Tak jauh darinya, decakan malas terdengar. "Kau kenapa, sih? Pagi-pagi teriak-teriak tidak jelas."
"Ini bakal menyenang—"
"Tidak, Celle! Jangan berani-beraninya berpikir untuk main-main lagi ke hutan itu!"
"Hutan apa? Kau, tuh, yang ndak jelas."
"Kalau kau hilang lagi di sana, aku bersumpah tidak akan mencarimu lagi."
"Lihat! Kau yang melantur." Celle mengerutkan alis, tapi segera lurus kembali saat kembali teringat dengan perkiraannya. "Udah, ah, aku harus bangunin kakak."
Sembari menarik diri dari jendela, Celle menengok Abra yang masih terlelap. Celle tidak tahu kakaknya itu memang pingsan atau sekadar tidur dan malas bangun seperti biasanya. Dia menghampirinya lalu mengambil kain coklat usang yang semalam kakak tinggi gunakan untuk mengompres kakaknya itu dari dahinya. Suhunya sudah turun dan wajahnya juga sudah tidak mengkerut-kerut tidak keruan seperti semalam. Celle mendudukan diri di samping Abra, iseng menusuk-nusuk pipi Abra, lalu kembali terdiam.

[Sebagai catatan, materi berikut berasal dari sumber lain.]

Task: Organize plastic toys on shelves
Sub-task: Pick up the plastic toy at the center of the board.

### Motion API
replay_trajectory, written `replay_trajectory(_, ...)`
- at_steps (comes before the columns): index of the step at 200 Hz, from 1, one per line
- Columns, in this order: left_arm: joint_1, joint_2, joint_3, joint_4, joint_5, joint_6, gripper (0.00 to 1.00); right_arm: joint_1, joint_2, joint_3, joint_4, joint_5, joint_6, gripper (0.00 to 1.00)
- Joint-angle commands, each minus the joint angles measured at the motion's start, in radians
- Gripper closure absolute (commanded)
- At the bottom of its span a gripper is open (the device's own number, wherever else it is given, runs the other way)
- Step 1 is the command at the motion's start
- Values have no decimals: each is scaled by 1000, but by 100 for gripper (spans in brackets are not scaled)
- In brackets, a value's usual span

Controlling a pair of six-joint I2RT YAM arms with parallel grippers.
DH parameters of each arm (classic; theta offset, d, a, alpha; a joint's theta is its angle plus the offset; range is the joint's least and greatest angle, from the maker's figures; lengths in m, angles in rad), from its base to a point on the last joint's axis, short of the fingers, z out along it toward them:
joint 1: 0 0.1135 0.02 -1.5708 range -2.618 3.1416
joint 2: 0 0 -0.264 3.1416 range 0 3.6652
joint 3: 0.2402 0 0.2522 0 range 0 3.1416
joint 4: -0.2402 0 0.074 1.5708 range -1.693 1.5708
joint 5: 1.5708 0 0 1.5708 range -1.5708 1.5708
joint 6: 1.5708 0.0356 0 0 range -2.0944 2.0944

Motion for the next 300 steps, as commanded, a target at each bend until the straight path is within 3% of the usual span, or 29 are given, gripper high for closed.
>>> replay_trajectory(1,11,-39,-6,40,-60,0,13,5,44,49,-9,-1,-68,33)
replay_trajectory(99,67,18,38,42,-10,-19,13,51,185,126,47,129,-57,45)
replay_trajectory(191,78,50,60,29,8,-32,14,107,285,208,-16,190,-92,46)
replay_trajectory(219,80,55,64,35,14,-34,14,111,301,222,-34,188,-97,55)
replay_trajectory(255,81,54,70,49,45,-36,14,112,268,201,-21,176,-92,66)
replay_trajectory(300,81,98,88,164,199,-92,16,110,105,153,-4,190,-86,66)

Sama sekali tidak punya ide tentang cara membangunkannya.
Tidak akan jadi menyenangkan kalau Abra masih terkulai seperti tulang lunak yang malas di sana. Jadi Abra harus bangun! Setidaknya itu yang Celle pikirkan.
Sudah sangat lama sejak mereka sekamar dan tidur bersama tanpa berujung dengan tragedi lempar bantal atau jambak-jambakkan. Dan kalau sudah seperti itu, mereka akhirnya kembali tidur terpisah sampai Celle lupa bagaimana tampang Abra kalau tidur saat pagi, juga cara membangunkan singa pemarah—Celle memberikan julukan itu karena Abra suka marah-marah—ini tanpa membuat dirinya tergigit. Biasanya Abra bangun tak lama setelah mama masuk ke kamarnya untuk mematikan jam beker yang tidak berhasil membangunkan kakaknya itu. Tapi dia bukan mama, mungkin dia bakal kena sembur lagi kalau dia nekat membangunkannya.
Tapi tetap saja dia perlu Abra bangun, dia tidak mau sendirian.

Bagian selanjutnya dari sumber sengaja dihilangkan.